Тела убитых уже убрали из мегарона. Часть для погребения вывезли рыдающие отцы, остальных я распорядился сжечь утром с подобающими почестями. Жаль, забыл уточнить — с какими именно. Могут неправильно понять. Из дюжины петель вынули дюжину рабынь, еще недавно через край полных кипящей жизни, а теперь годных лишь на корм воронам. Виновных в том, что любили заезжих женихов больше, чем следовало бы. Тринадцатая, самая дерзкая, оправдав свое имя — Черноцвет[3], — вчера родила сына. Надеюсь, крики совпали: первый детский и последний отцовский, когда стрела пронзила его грудь. Эвриклея велела закопать дитя вместе с матерью; я не стал возражать.
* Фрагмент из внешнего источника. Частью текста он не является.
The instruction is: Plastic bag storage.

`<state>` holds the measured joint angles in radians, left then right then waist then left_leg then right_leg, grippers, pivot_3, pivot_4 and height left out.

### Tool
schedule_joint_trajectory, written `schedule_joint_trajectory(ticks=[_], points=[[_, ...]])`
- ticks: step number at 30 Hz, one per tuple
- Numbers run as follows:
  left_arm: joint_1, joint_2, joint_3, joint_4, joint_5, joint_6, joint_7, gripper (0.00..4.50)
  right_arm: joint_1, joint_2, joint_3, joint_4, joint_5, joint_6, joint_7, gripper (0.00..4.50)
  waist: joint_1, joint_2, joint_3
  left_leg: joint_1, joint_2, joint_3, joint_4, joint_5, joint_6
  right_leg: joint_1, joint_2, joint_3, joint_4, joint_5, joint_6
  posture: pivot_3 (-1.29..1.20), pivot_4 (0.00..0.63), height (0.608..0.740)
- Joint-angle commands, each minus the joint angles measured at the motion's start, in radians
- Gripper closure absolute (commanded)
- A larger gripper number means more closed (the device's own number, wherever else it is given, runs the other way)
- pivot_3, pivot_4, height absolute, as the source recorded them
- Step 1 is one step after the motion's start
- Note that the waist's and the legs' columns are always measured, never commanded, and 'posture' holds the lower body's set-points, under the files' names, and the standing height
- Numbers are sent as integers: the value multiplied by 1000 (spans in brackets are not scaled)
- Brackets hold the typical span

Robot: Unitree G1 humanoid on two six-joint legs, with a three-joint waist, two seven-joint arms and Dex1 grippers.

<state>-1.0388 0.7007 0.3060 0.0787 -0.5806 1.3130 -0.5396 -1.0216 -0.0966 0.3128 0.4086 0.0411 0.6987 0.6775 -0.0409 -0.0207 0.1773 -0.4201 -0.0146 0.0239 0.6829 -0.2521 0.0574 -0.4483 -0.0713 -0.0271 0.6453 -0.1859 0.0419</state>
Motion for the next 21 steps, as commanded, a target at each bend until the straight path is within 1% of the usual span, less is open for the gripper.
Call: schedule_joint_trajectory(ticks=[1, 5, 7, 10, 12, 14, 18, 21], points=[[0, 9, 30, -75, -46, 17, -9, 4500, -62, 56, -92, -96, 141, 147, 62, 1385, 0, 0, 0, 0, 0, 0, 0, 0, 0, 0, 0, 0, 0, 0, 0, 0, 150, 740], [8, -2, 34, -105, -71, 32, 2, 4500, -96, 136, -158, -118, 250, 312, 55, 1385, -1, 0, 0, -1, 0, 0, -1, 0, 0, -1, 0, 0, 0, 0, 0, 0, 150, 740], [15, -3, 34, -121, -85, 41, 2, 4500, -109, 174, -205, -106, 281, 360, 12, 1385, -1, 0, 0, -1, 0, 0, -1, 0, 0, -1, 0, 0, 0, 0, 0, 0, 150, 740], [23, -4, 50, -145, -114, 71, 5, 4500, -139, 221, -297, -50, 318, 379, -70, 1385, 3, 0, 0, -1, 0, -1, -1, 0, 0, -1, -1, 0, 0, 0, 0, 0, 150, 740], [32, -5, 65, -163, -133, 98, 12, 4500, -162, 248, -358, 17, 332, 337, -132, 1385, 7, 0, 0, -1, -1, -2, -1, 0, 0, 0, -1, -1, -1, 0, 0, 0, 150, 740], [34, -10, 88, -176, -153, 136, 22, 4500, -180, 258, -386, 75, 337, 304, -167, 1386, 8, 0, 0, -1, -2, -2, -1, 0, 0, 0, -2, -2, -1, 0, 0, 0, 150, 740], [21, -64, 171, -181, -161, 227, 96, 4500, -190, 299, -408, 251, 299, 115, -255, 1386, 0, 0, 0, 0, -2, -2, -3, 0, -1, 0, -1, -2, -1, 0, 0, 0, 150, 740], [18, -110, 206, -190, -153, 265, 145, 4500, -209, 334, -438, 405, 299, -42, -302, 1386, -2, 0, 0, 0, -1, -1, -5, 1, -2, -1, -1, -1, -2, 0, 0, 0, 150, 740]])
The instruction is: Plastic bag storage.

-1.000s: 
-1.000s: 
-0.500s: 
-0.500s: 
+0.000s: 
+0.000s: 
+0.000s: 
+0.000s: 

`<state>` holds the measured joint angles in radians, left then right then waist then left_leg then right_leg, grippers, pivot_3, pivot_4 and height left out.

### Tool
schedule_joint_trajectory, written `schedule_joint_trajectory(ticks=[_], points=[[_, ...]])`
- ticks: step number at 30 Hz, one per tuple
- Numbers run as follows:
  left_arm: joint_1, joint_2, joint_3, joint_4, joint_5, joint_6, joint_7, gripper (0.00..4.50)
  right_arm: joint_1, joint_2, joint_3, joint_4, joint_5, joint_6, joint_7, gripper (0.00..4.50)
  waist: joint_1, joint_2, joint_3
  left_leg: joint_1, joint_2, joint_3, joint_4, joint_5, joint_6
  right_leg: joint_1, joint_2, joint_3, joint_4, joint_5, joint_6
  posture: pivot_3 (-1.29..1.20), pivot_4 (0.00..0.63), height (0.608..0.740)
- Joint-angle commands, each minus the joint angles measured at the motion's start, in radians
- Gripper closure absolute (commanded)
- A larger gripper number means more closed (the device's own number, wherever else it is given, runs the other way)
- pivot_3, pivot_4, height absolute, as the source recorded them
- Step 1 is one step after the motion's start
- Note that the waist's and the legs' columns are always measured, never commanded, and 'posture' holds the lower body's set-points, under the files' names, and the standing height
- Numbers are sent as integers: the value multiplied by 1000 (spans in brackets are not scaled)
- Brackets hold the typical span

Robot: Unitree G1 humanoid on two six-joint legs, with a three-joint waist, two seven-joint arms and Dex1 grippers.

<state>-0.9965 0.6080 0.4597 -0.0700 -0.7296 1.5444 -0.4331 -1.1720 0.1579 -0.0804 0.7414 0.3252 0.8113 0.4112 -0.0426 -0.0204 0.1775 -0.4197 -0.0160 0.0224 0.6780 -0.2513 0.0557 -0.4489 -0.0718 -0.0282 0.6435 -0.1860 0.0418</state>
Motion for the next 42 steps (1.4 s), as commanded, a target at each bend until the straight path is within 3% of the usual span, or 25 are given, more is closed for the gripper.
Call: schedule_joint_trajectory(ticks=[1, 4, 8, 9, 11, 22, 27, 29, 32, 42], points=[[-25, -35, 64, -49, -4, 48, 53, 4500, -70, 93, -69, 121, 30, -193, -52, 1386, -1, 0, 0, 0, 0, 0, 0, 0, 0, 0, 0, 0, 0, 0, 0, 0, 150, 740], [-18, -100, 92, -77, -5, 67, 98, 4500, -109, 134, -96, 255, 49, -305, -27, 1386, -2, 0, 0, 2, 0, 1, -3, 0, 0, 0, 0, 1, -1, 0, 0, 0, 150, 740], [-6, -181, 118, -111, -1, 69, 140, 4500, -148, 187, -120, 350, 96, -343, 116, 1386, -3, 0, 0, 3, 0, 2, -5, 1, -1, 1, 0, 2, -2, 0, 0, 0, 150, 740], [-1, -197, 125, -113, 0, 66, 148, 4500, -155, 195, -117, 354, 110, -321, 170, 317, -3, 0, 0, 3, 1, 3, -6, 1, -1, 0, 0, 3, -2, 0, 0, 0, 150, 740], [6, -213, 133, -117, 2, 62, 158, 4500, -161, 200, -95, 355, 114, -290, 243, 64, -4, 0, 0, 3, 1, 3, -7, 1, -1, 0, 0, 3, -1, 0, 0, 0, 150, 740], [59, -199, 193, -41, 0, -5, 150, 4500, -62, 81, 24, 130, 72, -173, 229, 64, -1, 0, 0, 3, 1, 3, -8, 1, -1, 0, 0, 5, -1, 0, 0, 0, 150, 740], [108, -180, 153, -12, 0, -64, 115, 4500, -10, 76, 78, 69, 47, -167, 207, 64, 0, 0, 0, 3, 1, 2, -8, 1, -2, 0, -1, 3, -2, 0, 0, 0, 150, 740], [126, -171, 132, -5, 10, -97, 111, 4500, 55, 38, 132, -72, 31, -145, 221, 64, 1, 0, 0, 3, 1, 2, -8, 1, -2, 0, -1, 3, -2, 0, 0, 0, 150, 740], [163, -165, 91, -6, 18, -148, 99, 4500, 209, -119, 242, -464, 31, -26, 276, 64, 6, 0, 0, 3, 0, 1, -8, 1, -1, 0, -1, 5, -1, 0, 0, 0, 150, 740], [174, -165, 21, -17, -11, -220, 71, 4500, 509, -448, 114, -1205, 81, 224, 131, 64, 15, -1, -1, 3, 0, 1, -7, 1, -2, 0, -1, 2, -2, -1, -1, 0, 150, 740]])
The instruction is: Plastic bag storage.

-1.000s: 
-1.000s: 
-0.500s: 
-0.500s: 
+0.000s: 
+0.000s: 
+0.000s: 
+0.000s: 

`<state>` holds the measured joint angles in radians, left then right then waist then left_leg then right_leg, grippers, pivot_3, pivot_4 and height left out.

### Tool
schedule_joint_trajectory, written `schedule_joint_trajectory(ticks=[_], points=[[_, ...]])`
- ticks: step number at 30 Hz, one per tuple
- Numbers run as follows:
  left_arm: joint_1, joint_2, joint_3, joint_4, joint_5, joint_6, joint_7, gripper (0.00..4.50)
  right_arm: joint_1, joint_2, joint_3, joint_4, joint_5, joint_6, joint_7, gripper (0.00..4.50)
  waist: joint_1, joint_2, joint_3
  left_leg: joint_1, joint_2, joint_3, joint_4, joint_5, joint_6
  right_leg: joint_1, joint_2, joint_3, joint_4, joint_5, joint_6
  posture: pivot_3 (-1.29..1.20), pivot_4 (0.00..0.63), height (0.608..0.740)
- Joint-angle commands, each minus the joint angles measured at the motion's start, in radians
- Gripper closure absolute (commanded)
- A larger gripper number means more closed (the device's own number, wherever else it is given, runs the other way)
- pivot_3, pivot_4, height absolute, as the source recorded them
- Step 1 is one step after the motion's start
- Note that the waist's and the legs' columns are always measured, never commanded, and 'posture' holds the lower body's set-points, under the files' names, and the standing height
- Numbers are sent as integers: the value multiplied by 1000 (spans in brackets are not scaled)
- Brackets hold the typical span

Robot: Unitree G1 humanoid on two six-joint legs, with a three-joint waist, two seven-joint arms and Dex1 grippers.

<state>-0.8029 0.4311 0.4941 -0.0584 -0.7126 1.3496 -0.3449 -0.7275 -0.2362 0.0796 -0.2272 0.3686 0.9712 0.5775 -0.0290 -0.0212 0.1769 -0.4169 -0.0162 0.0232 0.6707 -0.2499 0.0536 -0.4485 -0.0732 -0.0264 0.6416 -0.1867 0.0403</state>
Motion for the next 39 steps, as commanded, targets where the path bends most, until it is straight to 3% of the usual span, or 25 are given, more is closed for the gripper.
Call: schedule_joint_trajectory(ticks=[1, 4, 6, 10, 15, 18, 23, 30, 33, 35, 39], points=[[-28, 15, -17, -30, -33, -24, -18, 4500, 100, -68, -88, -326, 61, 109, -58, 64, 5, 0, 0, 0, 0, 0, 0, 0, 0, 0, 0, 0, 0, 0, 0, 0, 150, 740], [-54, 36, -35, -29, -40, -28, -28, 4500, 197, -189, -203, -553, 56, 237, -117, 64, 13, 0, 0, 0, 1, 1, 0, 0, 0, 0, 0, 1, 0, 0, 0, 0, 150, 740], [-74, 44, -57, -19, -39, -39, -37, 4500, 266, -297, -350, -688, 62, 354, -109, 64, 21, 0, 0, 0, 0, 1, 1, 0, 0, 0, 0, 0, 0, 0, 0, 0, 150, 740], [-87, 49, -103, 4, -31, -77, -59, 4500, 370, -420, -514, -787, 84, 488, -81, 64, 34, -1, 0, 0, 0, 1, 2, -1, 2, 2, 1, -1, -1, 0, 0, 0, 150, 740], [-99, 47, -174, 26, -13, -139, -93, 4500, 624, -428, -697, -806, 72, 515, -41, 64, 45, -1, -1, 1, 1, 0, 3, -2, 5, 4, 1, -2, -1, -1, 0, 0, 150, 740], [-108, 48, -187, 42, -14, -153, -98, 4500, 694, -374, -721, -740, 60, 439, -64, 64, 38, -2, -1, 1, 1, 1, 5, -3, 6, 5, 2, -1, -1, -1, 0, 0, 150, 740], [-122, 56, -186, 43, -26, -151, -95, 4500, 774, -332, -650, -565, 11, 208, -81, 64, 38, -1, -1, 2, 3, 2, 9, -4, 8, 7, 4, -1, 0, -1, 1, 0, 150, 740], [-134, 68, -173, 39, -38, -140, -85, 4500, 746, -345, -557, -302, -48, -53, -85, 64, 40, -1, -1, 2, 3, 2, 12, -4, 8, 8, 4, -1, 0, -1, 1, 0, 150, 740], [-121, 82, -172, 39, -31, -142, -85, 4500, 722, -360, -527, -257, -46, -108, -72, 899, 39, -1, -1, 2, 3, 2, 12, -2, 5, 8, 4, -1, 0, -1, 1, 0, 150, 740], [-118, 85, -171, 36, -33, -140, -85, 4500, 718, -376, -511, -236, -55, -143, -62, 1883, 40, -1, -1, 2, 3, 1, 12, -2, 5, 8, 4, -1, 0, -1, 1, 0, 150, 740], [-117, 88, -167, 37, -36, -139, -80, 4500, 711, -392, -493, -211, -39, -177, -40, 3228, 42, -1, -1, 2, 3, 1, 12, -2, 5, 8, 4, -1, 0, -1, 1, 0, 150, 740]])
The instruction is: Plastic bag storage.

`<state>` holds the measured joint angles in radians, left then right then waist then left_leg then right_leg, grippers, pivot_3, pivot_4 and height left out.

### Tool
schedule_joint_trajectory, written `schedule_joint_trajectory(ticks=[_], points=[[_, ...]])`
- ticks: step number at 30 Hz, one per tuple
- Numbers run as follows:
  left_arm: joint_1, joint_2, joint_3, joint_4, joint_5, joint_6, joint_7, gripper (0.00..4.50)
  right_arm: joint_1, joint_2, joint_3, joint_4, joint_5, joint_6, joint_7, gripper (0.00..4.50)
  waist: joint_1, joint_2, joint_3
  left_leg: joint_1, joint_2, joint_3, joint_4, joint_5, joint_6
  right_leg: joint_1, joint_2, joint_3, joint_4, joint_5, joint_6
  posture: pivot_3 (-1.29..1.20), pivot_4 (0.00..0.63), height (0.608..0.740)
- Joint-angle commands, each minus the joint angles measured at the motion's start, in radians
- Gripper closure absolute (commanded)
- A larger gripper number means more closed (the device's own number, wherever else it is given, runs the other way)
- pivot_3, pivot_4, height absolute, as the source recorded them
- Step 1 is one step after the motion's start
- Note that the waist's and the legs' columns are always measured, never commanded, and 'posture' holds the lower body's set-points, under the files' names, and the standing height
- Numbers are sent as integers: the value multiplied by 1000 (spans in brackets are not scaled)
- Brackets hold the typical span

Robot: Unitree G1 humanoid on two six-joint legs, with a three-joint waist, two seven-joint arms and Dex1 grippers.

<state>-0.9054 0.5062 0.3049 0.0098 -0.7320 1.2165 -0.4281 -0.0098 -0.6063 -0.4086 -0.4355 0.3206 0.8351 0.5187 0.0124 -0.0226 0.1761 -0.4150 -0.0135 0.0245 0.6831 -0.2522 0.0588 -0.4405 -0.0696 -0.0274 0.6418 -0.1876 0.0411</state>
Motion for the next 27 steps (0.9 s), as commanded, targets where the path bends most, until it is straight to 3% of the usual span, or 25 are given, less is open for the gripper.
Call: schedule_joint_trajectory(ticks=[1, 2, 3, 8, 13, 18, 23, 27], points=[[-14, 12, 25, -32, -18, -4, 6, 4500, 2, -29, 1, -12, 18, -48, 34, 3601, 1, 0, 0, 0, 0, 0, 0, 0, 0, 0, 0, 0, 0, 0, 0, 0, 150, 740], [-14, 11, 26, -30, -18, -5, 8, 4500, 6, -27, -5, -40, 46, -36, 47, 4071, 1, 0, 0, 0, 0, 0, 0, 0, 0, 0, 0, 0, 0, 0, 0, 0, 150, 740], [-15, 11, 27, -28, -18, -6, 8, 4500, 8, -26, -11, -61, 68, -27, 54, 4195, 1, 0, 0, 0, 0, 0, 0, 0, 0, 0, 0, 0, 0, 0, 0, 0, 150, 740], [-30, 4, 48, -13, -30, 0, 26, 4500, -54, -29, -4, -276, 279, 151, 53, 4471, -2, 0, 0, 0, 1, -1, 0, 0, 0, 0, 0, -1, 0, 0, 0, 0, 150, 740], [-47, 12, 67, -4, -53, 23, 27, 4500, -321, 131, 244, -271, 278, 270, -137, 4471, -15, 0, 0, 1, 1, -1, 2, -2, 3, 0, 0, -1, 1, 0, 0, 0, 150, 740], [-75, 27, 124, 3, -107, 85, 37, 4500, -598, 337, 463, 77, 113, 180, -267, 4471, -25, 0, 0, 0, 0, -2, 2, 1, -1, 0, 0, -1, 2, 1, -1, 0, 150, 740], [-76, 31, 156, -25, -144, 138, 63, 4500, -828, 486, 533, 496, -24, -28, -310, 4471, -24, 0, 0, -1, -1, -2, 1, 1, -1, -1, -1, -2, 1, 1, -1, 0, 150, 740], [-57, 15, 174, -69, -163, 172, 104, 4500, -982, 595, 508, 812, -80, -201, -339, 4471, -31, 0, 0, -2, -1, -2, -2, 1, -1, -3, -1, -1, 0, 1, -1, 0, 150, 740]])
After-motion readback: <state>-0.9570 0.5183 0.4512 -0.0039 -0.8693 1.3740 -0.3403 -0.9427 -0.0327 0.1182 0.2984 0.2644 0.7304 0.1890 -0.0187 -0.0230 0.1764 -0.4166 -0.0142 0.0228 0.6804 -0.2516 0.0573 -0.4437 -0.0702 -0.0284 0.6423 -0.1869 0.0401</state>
Падающее небо уже не причинит мне вреда. Во всяком случае, больше, чем причинило.
Я вернулся, но я еще вернусь.
Мне бы хотелось свести тени с тенями. Как сводят счеты. Убитых женихов — с погибшими в долине Скамандра. И пусть одни жалуются на неудачную смерть, а другие хвастаются удачной гибелью. Пусть меряются славой и бесславием. Наверное, я бы мог это сделать. Но знаю: пройдет миг, другой, и мне станет скучно. Лук и жизнь — одно; лук и смерть — одно[4]. Сын Гектора, сброшенный со Скейской башни, един с сыном рабыни, умерщвленным в день своего рождения. Дочери Приама, заколотые на могилах ахейцев, — и мои любвеобильные красотки, развешанные на столбах. Приам-троянец, кощунственно убитый у алтаря Зевса Оградного — женихи моей супруги тоже пытались прибегнуть к защите родового очага…
Озноб крадется вдоль хребта.
Если все повторить, я бы снова натянул лук. Лук Аполлона, с некоторых пор — лук Одиссея. Тайный голос убеждает меня в этом, и, разучившийся бояться, я боюсь, что он прав.
3
Черноцвет — греч. Меланфо или Меланфий, в зависимости от женского или мужского рода. Рабыня и козопас (тезки) в доме Одиссея.
4
Слова «лук» и «жизнь» по-гречески омонимы — «биос».